Wir sind in der Tiefe in Vielem einander ähnlich, nicht nur in dieser stummen Entschlossenheit, eigene Vorstellungen in die Tat umzusetzen und es lästig zu finden, darüber reden zu sollen. Warmherzigkeit, Güte, Treue und Festigkeit, vor allem aber eine große stille Willenskraft habe ich von ihm geerbt. Die Frage, ob ich ein richtiger Mann bin, habe ich aus dem Katalog der Fragen gestrichen.
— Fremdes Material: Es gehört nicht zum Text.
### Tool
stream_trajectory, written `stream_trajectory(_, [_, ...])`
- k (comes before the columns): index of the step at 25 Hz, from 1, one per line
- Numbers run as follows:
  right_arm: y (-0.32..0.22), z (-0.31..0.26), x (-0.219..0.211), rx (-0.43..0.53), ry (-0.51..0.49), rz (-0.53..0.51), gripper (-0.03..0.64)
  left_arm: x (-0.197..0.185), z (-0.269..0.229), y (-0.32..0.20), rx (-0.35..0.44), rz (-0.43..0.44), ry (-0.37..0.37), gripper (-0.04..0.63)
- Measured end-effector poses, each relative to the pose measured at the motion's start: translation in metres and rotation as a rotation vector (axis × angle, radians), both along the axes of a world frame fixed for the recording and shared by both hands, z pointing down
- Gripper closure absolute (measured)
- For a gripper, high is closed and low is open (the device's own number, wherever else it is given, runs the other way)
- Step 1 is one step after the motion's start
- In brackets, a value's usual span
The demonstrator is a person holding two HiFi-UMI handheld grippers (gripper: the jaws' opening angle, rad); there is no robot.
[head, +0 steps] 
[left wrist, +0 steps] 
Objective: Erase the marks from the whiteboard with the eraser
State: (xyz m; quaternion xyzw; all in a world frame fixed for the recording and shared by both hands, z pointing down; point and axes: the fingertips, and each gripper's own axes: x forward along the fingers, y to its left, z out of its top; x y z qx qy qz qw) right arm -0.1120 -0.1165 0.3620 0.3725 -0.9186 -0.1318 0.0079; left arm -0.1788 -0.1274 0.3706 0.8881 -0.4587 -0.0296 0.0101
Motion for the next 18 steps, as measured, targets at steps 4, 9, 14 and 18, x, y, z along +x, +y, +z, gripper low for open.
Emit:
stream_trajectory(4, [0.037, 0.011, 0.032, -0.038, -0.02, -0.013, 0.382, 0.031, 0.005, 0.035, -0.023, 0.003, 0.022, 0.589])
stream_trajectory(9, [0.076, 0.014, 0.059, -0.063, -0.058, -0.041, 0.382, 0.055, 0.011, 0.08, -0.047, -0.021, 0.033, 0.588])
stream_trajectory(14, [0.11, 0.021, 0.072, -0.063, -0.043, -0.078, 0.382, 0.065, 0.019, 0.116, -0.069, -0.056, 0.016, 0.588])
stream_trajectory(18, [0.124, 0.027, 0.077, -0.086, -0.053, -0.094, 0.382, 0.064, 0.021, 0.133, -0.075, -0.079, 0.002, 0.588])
Aber über lange Jahre meines Lebens hat die tapfere Unterdrückung der Sehnsucht nach der Anerkennung des Vaters meine Brust hart und mein Herz schwer gemacht.
Ich höre ähnliche Geschichten, wenn ich Männern zuhöre, wenn sie im Kreis der Männer ihre Biografien erzählen. Und es ist ja wahr: Wir haben es bitter nötig, wesentlich, d.h. persönlich, emotional, aus der inneren Erfahrung heraus sprechen zu lernen und uns im wahrsten Sinn des Worts zu äußern. Vielleicht zuerst einmal über das sprechen, was uns stumm macht – meistens läuft das auf Angst vor Verurteilung, Beschämung, Verachtung hinaus. Deswegen ist es mir in der Arbeit mit Männern besonders wichtig, dass ein Klima des nicht-wertenden Zuhörens entstehen kann. In der soldarischen ehrlichen Aussprache in der Runde der Männer entsteht es oft ganz von selbst.
Dann kann zur Sprache kommen, was jeden tiefer bewegt. Vater, Mutter, Arbeit, Sex, Frauen… Und es ist immer gut, nicht nur in der Runde zusammen zu sitzen, sondern auch gemeinsam etwas zu tun (z.B. ein Ritual am Feuer vorbereiten) und Sport zu machen. Oder wandern.
Aus guten Gründen (siehe oben) ist die Grundbotschaft meiner Arbeit mit Männern: Du bist ein richtiger Mann.
In der Wesenstiefe ist das Männliche auf Autonomie und Freiheit ausgerichtet. Ich bleibe in lebendiger Entwicklung, wenn ich in meiner Wesenstiefe das männliche und das weibliche (Verbindung, Bezogenheit) Prinzip spĂĽren und ausbalancieren kann. (siehe auch den Text: “Adam und Eva geträumt” ->PDF).
Eine lohnende Lebensaufgabe.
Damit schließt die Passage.